Warsaw has thrown its weight behind the president-elect’s plans to raise the level of contribution demanded by the defense organization, as currently, just 24 out of 32 nations meet the current spending level of 2 percent of GDP.
The eastern European country, which shares a border with Ukraine, said 5 percent should be the goal, even if it were to take some NATO states a decade to reach it.
Polish Defense Minister Wladyslaw Kosiniak-Kamysz told the Financial Times: “If we could afford to go into debt to rebuild after Covid, then we must surely find the money to protect ourselves from war.
“I know this is not a view shared by all, but Poland has a different opinion. We need to remember that there are some big European countries whose opinion was not always the right one, and that in relation to Russia they were wrong.”
On Jan. 7, at a press conference at Mar-a-Lago, Trump, who was also vocal about NATO members paying more during his previous term in office, said: “They can all afford it, but they should be at 5 percent not 2 percent.

“Europe is in for a tiny fraction of the money that we’re in. We have a thing called the ocean in between us, right? Why are we in for billions and billions of dollars more money than Europe?”
The 5 percent target proposed by Trump is more than any NATO member, including the United States, currently spends on defense.

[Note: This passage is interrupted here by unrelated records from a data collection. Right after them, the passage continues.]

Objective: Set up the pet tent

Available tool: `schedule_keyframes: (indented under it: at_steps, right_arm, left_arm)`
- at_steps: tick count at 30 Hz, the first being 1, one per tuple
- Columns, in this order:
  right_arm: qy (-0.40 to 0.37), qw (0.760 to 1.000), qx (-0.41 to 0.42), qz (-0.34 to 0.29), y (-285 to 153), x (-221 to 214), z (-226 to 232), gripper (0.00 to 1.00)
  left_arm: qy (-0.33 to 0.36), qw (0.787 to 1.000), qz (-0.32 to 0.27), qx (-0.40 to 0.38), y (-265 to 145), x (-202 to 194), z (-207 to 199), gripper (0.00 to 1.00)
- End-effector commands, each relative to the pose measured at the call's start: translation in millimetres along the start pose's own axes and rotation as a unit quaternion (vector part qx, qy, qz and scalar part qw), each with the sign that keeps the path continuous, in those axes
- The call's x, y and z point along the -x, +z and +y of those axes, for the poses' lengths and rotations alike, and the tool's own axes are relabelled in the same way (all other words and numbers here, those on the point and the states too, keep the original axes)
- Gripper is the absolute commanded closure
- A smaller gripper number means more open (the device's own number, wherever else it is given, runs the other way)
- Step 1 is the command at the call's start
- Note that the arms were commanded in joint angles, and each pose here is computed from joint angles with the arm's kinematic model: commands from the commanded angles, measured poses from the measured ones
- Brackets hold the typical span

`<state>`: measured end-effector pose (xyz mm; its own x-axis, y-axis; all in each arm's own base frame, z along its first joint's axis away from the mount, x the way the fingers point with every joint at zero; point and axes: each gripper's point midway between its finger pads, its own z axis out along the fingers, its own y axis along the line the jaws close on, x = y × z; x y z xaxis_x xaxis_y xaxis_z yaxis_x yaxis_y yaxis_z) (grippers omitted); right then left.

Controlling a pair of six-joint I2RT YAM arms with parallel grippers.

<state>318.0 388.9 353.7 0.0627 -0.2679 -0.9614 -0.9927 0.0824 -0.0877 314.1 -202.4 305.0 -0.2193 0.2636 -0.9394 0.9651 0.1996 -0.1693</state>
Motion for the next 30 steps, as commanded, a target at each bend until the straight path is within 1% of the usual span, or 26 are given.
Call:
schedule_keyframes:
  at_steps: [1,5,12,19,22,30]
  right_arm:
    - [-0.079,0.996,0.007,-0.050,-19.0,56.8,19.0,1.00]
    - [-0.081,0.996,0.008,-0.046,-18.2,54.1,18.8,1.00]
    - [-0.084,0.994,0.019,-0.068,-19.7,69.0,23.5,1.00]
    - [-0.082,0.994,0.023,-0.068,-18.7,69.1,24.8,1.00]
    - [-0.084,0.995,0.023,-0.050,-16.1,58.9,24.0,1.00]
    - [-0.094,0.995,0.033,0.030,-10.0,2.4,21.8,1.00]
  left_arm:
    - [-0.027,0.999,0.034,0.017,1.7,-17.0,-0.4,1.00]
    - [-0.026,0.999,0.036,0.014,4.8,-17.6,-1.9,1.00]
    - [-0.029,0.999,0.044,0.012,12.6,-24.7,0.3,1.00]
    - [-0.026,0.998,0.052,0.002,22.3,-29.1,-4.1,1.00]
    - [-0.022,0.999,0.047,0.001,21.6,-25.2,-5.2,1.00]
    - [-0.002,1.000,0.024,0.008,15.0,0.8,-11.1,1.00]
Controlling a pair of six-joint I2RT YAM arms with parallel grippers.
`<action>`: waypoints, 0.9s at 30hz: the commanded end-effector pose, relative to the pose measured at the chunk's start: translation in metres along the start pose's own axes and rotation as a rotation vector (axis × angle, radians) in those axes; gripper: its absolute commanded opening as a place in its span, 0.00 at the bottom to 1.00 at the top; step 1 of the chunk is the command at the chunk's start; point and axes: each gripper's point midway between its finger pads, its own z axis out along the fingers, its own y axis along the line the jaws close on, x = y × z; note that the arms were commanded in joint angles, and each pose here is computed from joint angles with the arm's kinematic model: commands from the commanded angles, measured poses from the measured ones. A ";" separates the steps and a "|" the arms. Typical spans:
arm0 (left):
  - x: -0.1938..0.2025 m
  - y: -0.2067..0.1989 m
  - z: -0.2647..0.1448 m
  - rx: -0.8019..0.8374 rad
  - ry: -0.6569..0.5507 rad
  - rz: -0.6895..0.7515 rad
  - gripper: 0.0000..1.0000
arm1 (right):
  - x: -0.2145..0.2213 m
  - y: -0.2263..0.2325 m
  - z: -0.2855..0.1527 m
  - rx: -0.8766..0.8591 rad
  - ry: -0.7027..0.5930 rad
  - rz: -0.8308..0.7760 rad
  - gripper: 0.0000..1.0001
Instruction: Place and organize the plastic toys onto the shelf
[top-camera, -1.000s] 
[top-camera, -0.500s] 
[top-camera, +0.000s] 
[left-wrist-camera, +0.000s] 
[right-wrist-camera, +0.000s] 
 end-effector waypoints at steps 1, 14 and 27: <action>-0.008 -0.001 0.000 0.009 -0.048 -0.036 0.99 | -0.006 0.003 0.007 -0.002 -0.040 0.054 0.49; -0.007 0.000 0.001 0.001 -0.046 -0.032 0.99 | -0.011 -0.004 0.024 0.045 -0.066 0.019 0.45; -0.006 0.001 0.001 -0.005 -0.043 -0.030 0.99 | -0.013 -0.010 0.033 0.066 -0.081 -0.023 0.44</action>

Poland is the closest to spending what the incoming U.S. president suggests, with 4.12 percent of its GDP going on defense in 2024, and it already has plans to increase that to 4.7 percent through 2025.
The next highest contributor in terms of percentage of GDP is Estonia, which shares a border with Russia, with Tallinn devoting 3.43 percent to defense last year.

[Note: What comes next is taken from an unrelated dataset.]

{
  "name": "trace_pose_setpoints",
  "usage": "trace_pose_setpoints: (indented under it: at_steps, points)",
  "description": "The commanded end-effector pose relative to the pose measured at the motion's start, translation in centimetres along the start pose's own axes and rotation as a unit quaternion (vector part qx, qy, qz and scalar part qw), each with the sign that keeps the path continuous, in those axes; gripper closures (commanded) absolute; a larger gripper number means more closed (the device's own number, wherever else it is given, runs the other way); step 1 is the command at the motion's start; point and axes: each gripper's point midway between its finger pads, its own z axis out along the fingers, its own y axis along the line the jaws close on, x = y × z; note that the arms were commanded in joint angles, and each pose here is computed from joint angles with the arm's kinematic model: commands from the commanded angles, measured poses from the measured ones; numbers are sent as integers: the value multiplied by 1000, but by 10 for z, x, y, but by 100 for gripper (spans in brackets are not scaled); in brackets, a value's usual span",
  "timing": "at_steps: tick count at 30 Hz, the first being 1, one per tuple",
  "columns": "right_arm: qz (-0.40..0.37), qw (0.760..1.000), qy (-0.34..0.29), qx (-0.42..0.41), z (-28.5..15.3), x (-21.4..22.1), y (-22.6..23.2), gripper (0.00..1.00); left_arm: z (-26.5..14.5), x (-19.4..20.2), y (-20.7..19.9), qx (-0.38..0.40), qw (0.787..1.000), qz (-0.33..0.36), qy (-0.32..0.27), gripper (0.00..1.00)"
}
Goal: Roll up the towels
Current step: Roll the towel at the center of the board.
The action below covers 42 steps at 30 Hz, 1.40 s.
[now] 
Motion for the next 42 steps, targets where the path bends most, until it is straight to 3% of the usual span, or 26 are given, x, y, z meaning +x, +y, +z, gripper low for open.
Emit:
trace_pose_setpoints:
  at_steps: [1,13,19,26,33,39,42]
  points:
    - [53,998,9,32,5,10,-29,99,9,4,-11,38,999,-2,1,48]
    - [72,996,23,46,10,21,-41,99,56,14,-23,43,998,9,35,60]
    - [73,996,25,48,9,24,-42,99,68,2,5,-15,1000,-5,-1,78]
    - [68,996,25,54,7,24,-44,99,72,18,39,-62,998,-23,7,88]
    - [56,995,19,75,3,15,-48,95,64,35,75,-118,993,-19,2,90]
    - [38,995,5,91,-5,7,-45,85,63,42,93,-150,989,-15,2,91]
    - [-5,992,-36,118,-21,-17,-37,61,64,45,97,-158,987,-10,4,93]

Washington is in third place by this metric, with the United States spending 3.38 percent of its GDP on defense in 2024, but it is by far the biggest spender in real terms.

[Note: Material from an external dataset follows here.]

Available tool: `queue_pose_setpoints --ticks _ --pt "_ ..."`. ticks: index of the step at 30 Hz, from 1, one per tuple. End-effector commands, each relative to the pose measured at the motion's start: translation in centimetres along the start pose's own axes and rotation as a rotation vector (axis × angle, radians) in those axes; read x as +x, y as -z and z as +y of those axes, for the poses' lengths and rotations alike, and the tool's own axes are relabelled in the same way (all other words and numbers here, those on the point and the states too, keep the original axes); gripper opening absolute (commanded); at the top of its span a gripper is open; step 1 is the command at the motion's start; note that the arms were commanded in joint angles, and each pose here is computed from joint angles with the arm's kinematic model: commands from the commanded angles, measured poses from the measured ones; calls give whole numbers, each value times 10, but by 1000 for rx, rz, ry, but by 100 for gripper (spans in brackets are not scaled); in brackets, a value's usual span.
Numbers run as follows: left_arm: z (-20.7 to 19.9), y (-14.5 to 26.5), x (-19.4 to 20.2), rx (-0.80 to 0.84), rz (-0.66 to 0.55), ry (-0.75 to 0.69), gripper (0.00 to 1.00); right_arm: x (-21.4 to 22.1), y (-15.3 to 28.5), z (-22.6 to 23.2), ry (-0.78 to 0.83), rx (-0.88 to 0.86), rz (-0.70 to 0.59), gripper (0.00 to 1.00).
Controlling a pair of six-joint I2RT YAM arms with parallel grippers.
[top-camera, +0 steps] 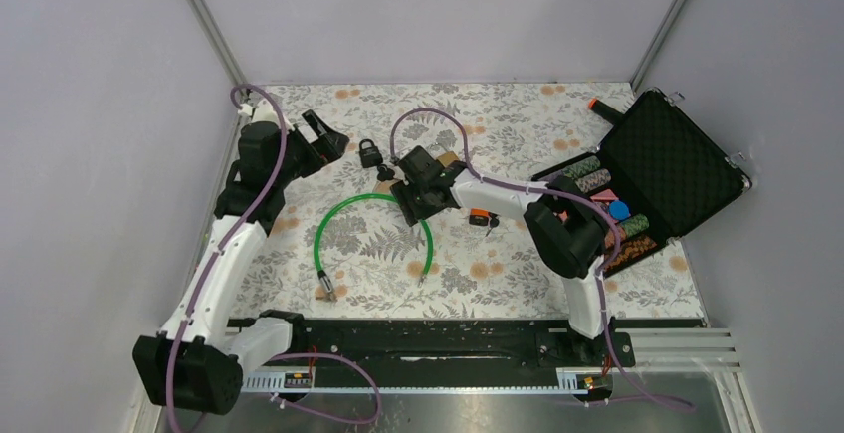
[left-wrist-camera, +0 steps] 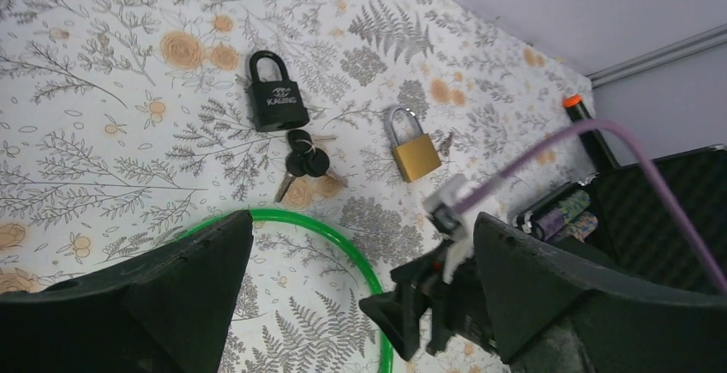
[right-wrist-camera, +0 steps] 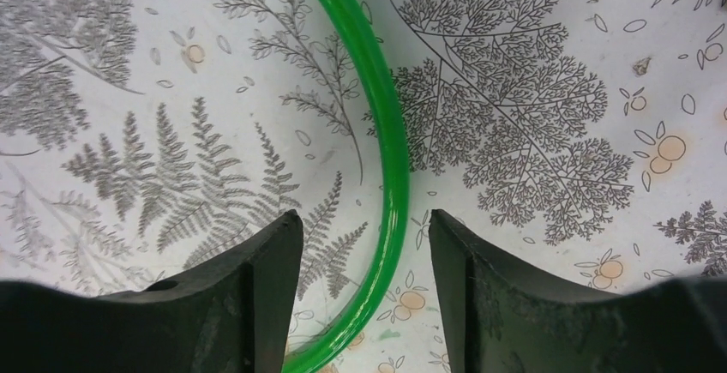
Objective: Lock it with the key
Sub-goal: Pick up the lock from the center of the board.
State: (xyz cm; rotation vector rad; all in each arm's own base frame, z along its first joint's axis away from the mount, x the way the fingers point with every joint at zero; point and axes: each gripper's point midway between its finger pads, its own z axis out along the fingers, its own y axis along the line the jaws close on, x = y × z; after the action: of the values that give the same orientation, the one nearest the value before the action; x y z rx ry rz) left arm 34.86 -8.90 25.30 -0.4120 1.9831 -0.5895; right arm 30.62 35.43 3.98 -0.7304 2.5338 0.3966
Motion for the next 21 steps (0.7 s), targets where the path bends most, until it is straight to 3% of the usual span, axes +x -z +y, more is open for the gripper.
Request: queue_pose_setpoints --ticks 1,7,12,17,21 --pt "-10 24 -14 27 -54 -40 99 0 -6 -13 70 96 47 61" --pt "-15 38 -18 45 -71 -55 99 8 -19 -20 92 161 101 56" --pt "-18 40 -18 62 -68 -57 99 14 -22 -23 91 180 137 38" --pt "-21 41 -15 81 -59 -57 99 14 -20 -24 112 178 146 0" --pt "-21 41 -12 87 -50 -60 99 -3 -3 -27 147 202 89 0"
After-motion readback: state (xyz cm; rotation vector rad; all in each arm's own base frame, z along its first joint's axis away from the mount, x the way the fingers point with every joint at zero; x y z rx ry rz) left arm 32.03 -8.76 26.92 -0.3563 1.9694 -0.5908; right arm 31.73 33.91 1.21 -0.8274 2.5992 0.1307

The member states currently not meeting the 2 percent guideline are Spain, Slovenia, Luxembourg, Belgium, Canada, Italy, Portugal, and Croatia.
The average of all nations combined is 2.71 percent, and last year, the alliance estimated the combined defense spending of its members at $1.474 trillion in 2024—about $968 billion from the United States and $507 billion from European nations and Canada.

Though Poland is the only country to publicly back the specific figure of 5 percent called for by Trump, officials from member nations have accepted that defense spending needs to rise, and a new target is likely to be agreed upon at a NATO summit at The Hague, Netherlands, in June.
Among those to acknowledge the need for higher defense spending was UK Foreign Secretary David Lammy, who said during a speech in London on Jan. 9 that Europe’s security was on a “knife edge” and that “the post-Cold War peace is well and truly over.”
“Donald Trump and JD Vance are simply right when they say that Europe needs to do more to defend its own continent,” Lammy said. “It’s myopia to pretend otherwise with Russia on the march.”
The UK currently spends 2.3 percent of its GDP on defense and says it aims to increase it to 2.5 percent.
In December 2024, Mark Rutte, who took over from Jens Stoltenberg as NATO secretary-general in October 2024, also said Trump was correct to insist on higher spending, saying the incoming president is “totally right” when he says Europe is “not doing enough” on defense.
Reuters and The Associated Press contributed to this report.